Sanskrit will be one of optional languages in the 3-language formula. To quote section 4.17, “Sanskrit, while also an important modern language mentioned in the Eighth Schedule of the Constitution of India, possesses a classical literature that is greater in volume than that of Latin and Greek put together, containing vast treasures of mathematics, philosophy, grammar, music, politics, medicine, architecture, metallurgy, drama, poetry, storytelling, and more (known as ‘Sanskrit Knowledge Systems’)”. To make the integration with arts and culture of ancient and medieval India even more deeper [sec. 4.7], “Art-integration is a cross-curricular pedagogical approach that utilizes various aspects and forms of art and culture as the basis for learning of concepts across subjects.

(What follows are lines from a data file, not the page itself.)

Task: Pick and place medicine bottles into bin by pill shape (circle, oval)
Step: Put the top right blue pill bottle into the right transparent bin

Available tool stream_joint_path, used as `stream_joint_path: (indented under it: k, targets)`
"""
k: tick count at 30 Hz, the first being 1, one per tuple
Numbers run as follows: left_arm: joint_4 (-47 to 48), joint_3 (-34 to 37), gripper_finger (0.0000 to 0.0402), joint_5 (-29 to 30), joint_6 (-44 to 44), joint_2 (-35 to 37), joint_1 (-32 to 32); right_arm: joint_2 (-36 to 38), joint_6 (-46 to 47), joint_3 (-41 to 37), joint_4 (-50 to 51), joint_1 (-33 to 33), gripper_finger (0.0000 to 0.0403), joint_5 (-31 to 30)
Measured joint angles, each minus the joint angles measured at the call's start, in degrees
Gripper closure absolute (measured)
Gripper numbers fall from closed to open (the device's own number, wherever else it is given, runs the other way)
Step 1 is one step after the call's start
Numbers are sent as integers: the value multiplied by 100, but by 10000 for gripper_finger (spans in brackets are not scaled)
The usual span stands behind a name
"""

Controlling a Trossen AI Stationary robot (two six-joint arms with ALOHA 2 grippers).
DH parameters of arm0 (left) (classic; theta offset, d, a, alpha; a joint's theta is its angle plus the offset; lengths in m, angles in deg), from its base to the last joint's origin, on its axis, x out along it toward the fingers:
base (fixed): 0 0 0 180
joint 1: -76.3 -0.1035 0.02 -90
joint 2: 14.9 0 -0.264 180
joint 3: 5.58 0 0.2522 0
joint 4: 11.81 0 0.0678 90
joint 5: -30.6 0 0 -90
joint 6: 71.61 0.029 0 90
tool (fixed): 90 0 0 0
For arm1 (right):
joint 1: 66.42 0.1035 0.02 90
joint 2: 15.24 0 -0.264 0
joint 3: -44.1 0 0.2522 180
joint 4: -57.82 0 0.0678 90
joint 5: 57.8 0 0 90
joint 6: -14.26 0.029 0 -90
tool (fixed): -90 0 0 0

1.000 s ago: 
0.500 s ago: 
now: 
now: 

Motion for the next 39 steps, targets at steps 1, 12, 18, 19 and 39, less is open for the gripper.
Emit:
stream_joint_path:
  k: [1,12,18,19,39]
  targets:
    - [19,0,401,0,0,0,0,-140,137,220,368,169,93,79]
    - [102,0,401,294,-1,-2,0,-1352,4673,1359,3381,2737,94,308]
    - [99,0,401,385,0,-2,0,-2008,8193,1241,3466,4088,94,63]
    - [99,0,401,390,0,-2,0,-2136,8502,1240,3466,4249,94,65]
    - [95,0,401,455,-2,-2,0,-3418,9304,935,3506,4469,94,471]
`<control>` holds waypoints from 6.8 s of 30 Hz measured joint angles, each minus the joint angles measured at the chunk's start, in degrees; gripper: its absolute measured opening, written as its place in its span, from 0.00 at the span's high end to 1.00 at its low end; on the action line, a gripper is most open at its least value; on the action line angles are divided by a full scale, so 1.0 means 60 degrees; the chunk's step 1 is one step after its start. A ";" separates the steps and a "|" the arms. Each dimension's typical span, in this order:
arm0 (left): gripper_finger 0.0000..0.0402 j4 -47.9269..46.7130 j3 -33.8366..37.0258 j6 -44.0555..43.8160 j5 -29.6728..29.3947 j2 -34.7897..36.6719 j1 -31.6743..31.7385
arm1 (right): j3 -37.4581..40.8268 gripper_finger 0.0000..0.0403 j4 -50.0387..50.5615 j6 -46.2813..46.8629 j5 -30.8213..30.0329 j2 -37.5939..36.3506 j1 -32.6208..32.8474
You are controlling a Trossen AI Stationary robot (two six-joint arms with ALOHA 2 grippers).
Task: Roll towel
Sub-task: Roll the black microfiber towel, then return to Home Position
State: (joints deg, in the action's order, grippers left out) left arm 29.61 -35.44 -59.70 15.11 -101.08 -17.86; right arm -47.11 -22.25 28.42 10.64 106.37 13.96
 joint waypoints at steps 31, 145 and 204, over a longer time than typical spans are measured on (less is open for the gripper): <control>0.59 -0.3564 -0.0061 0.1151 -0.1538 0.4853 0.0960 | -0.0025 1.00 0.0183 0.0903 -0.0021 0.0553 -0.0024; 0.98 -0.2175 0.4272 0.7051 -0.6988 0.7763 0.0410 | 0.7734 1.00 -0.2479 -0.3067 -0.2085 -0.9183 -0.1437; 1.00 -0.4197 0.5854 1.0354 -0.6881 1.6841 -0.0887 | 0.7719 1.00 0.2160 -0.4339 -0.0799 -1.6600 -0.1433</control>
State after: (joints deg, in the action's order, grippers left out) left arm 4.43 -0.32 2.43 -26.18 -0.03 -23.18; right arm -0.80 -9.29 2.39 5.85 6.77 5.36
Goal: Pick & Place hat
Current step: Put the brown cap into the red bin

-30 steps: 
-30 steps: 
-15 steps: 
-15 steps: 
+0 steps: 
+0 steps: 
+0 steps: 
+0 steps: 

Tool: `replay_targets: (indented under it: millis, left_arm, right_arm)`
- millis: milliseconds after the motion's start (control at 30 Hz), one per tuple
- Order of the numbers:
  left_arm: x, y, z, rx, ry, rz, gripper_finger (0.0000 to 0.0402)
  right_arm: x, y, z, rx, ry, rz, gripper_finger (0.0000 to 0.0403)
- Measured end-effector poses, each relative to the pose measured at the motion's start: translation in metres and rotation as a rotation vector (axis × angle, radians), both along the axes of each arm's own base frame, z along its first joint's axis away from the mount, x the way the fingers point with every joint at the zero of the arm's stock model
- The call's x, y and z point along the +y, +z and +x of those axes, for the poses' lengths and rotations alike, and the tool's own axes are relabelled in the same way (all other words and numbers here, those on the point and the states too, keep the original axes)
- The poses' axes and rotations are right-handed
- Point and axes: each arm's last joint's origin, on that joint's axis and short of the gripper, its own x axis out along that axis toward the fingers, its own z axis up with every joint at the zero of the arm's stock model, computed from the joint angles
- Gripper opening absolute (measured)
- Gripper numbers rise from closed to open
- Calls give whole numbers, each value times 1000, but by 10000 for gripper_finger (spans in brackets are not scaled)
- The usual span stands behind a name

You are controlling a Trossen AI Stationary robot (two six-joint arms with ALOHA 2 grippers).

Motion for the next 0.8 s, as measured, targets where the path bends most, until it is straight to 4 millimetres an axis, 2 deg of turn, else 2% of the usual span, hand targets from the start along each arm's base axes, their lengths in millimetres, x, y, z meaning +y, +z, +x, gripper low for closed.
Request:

As a part of the thrust on experiential learning, art-integrated education will be embedded in classroom transactions not only for creating joyful classrooms, but also for imbibing the Indian ethos through integration of Indian art and culture in the teaching and learning process at every level. This art-integrated approach will strengthen the linkages between education and culture.”
There is certainly utility in this kind of cultural education but the concern is that it will not achieve the inclusive education we were hoping for. Firstly, textbooks are notorious in ignoring contributions of people from lower castes, Dalits and Muslims, for these students history will be replete with unfamiliar faces and names whom they can’t relate to. Moreover, over-emphasis on vocational courses will drive poor and socially disadvantaged groups away from higher education and into more vocational courses. A new labour class entirely comprising these people will be formed while people from rich and upper-caste families will continue their exploration into bountiful Indian cultures through evening music and dance classes. The gaps between upper caste and lower caste students will widen further. While socially forward groups will explore great avenues of higher education, pupils from backward castes will plunge into the abyss of vocational courses. The section 6 of the document deals entirely with equitable and inclusive education with some measures to curtail dropouts among poor but those poor people will be lured into vocational courses which will create a cycle of discordance. I will be extremely happy if I am wrong. Only time will tell.